* Task instructions
Pictures stay out; print the rest of the listing below exactly as it stands.

* Data block
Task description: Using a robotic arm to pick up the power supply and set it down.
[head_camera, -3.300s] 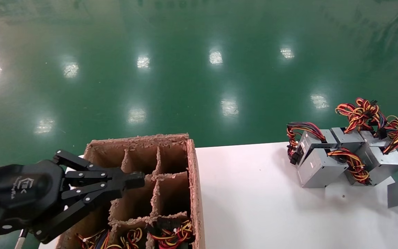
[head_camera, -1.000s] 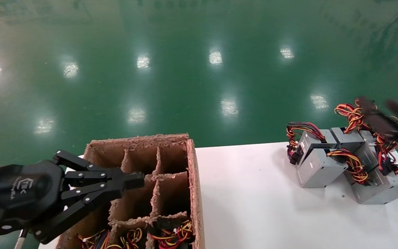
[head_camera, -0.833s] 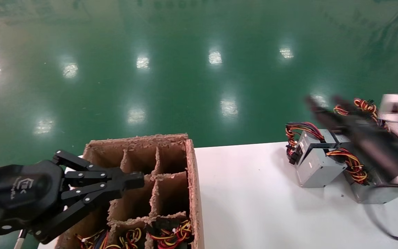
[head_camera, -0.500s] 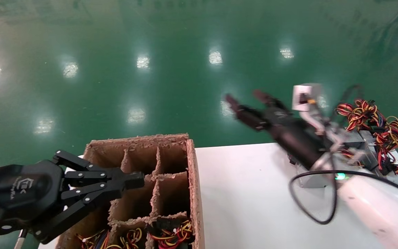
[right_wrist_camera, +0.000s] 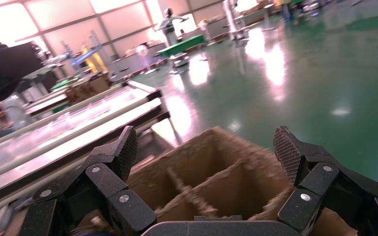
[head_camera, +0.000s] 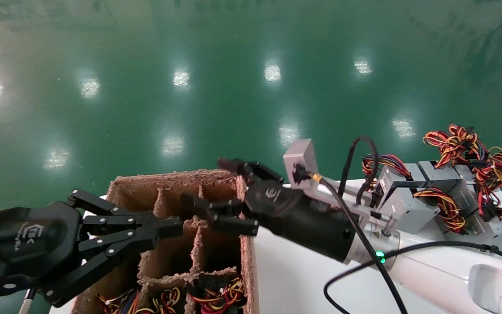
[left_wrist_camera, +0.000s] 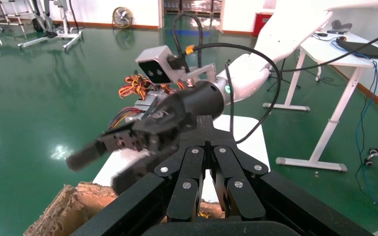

* The completed task
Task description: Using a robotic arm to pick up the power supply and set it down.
[head_camera, -3.300s] 
[head_camera, -1.000s] 
[head_camera, -0.833s] 
[head_camera, -0.500s] 
[right_wrist_camera, +0.000s] 
[head_camera, +0.000s] 
[left_wrist_camera, +0.000s] 

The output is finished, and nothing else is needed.